Topic 2

Recovering From Mistakes

Jubal Rife - 8 July 2018

An important and ever present part in the life of a software developer is dealing with mistakes. How we respond to our mistakes and the mistakes of others is important. Properly responding to mistakes can create value that will otherwise go to waste. Improperly responding to mistakes can result in a hostile environment that discourages openness and progress.

There is a reasonable set of actions that can be taken in the face of a mistake

  1. Make the mistake known
  2. Be Kind to the one who made the mistake
  3. Correct the mistake Quickly
  4. Attempt to prevent the mistake in the future
  5. Reset before continuing

The goal of these actions is to reduce harm to the team, the product, and the users while extracting as much value from a mistake as is possible.

1 Make the Mistake known

Mistakes vary wildly in severity from simple mistakes that may result in a loss of face or mild annoyance to mistakes which may be damaging to the team as a whole or the core product experience. Regardless of the severity of the mistake, it is important to share what has happened with someone else. There are multiple reasons behind doing this. When a problem shared is a problem that is less likely to happen again. Awareness is one of the most powerful tools against mistakes. Another reason is that a solution will likely be more quickly created with more minds on the task; indeed, sharing may make an otherwise unfixable mistake fixable. If a mistake is invisible, there may be a temptation to hide it. This would be unprofessional and should be avoided. A hidden mistake is a trap for yourself and others. Sharing mistakes is the professional thing to do.

2 Be Kind to the one who made the mistake

For a team to function, learn, and grow, there must be a safe environment for the passage of information. All failures are opportunities for growth. It will damage the team’s ability to learn and grow to belittle people for making mistakes: This includes yourself. Treat mistakes as a tool for moving the team forwards rather than a tool for beating yourself or others about the head. If you work in an environment which is not comfortable sharing mistakes either due to fear of ridicule or punishment, it is more likely that the team will suffer when a mistake that cannot be corrected alone is made.

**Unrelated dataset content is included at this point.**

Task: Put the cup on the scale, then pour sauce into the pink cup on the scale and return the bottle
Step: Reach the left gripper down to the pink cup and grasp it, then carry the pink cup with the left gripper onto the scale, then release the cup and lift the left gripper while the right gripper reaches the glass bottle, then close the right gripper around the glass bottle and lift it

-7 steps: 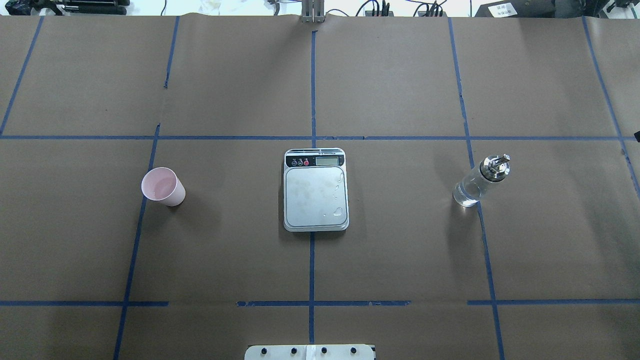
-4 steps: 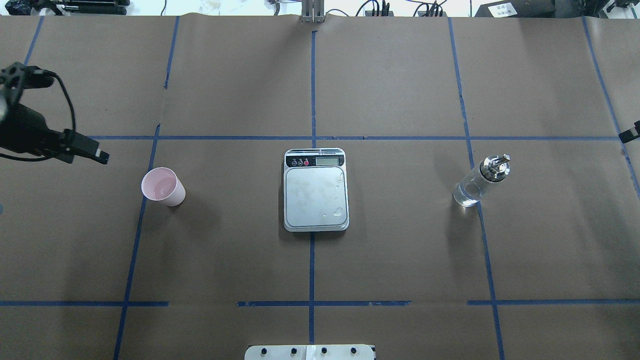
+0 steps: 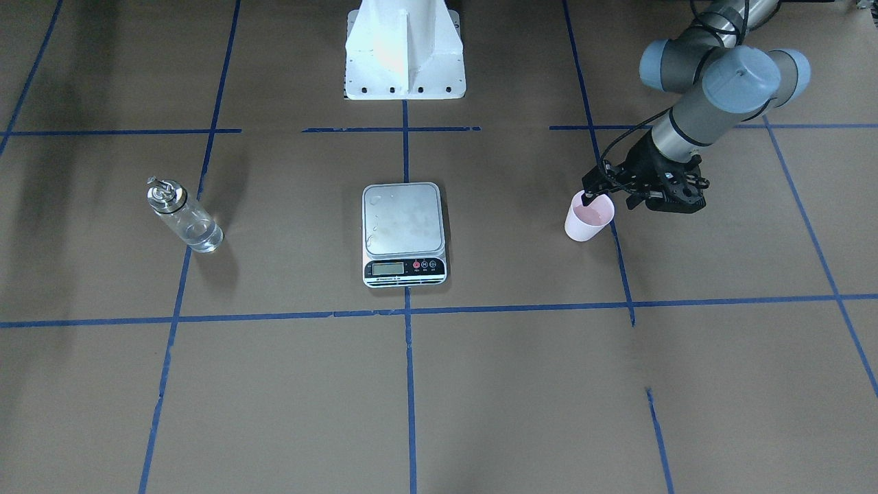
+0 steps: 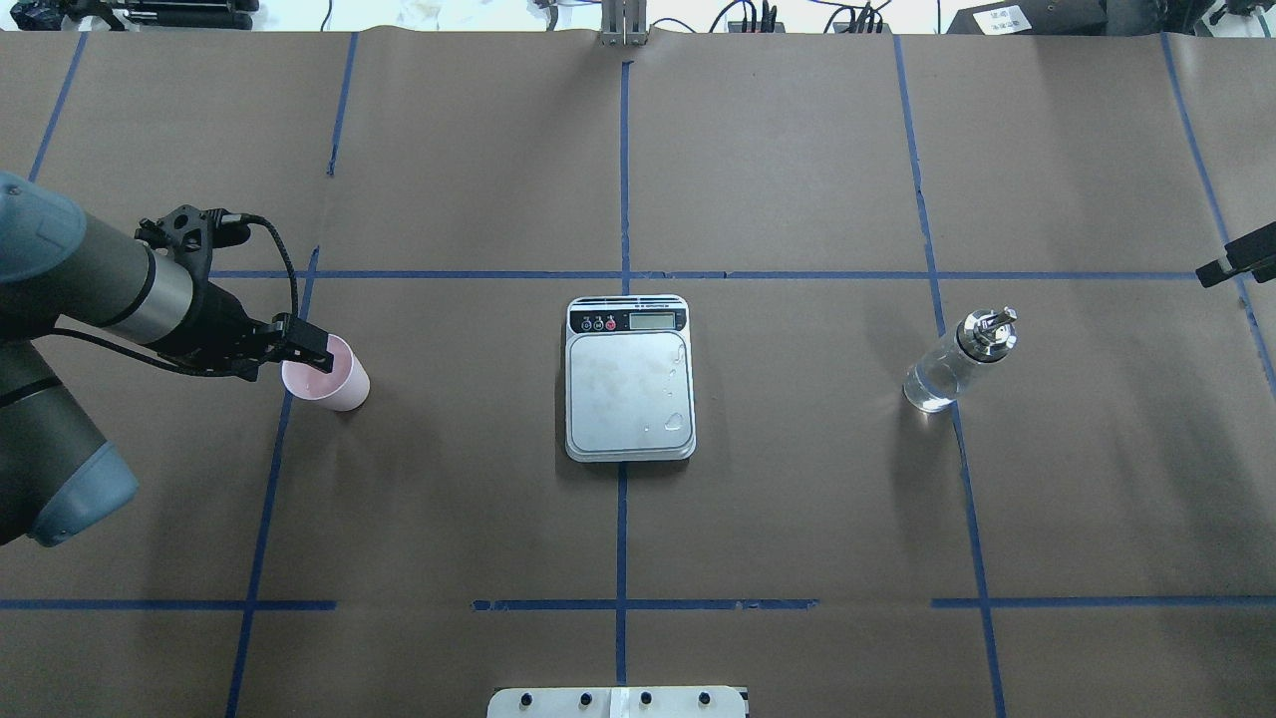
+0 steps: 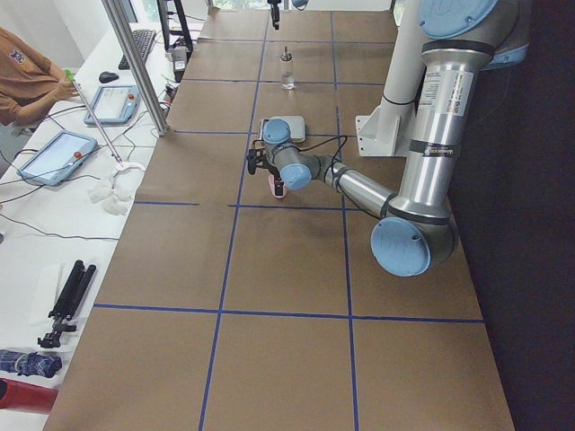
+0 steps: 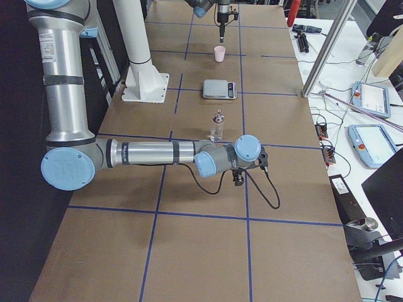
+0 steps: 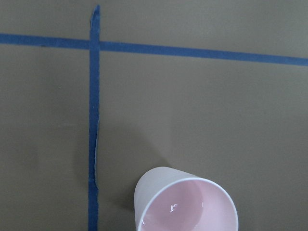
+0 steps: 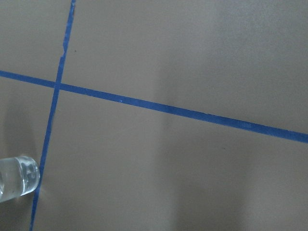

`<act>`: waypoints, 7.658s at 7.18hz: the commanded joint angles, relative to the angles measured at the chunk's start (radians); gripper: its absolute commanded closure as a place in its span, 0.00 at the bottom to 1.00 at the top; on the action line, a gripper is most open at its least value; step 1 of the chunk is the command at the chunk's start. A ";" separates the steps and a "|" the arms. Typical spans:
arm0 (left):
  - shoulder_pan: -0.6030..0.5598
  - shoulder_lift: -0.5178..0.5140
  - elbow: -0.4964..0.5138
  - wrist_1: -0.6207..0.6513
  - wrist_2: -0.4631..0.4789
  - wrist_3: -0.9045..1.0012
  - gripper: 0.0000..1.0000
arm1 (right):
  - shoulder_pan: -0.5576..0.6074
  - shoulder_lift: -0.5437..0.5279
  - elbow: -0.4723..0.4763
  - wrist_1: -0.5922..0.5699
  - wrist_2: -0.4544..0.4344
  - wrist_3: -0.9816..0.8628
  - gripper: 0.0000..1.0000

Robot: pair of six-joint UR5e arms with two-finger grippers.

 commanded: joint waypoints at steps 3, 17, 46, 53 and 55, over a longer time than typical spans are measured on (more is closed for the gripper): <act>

3 Correct the Mistake Quickly

If a mistake can be corrected quickly, it should be corrected quickly. This will reduce the total damage done by the mistake. If you can reduce the damage a mistake has caused, then you can maximize the benefits of having made a mistake without paying as much of a price.

4 Attempt to Prevent the mistake in the future

Code-based mistakes are generally prevented from happening again by creating automated tests to verify that a behavior is doing the correct thing. I would recommend this for most code problems. Not all problems can be fixed with an automated solution; indeed, some problems have nothing to do with code whatsoever. For such problems, it is important to be creative. If a solution is impossible within the current domain, expand the domain. Perhaps the problem can be fixed with convention or procedure farther out, or perhaps training and increased awareness. If there is no prevention solution, then perhaps a contingency plan could be implemented. Recognize the failure and devise a way to quickly recover.

By creating a way to prevent or quickly respond to a mistake, as a team you gain resilience. While the burden of a mistake rests on the one who made the mistake, the burden of the response to a mistake rests entirely on the team. If someone in the team deleted half of the database, you’d better have a backup of the database. If you don’t, then you’d better have a backup of the database next time someone deletes half of the database.

5 Reset Before Continuing

This is a step that is easily missed because it is not required for you to continue functioning. Depending on the stress level of the experience you just had, and the response of other team members to a mistake, you may be in a fight-or-flight response mode. Fight-or-flight is a state which is not well suited to critically solving abstract problems; it is a state which is suited to physically responding to a threat. We are more likely to clash with team members or make additional mistakes when in this state. If it is possible, it is a good idea to take some time to reset yourself before returning to work after dealing with a stressful situation. Do some light exercise or have a snack. Take a walk or just move away from your computer and sit peacefully for a bit. When your body has returned to a normal state, then you can return to work. In this way you will avoid a snowballing of mistakes. This is especially important if the mistake occurred during a stressful operation which must still be completed. Unfortunately some mistakes are urgent enough that they do not allow us to rest before they are completed. For these mistakes, it is especially important to have people you can trust and rely on. With more eyes on the problem, you can alleviate some of the problems caused by being flustered.

Following these guidelines will encourage a safe environment for quickly and effectively responding to mistakes. Ideally, the frequency of mistakes will be reduced by preventive mechanisms, the severity of un-preventable mistakes will be reduced by contingency plans, and the team will build a healthy attitude to sharing responsibility.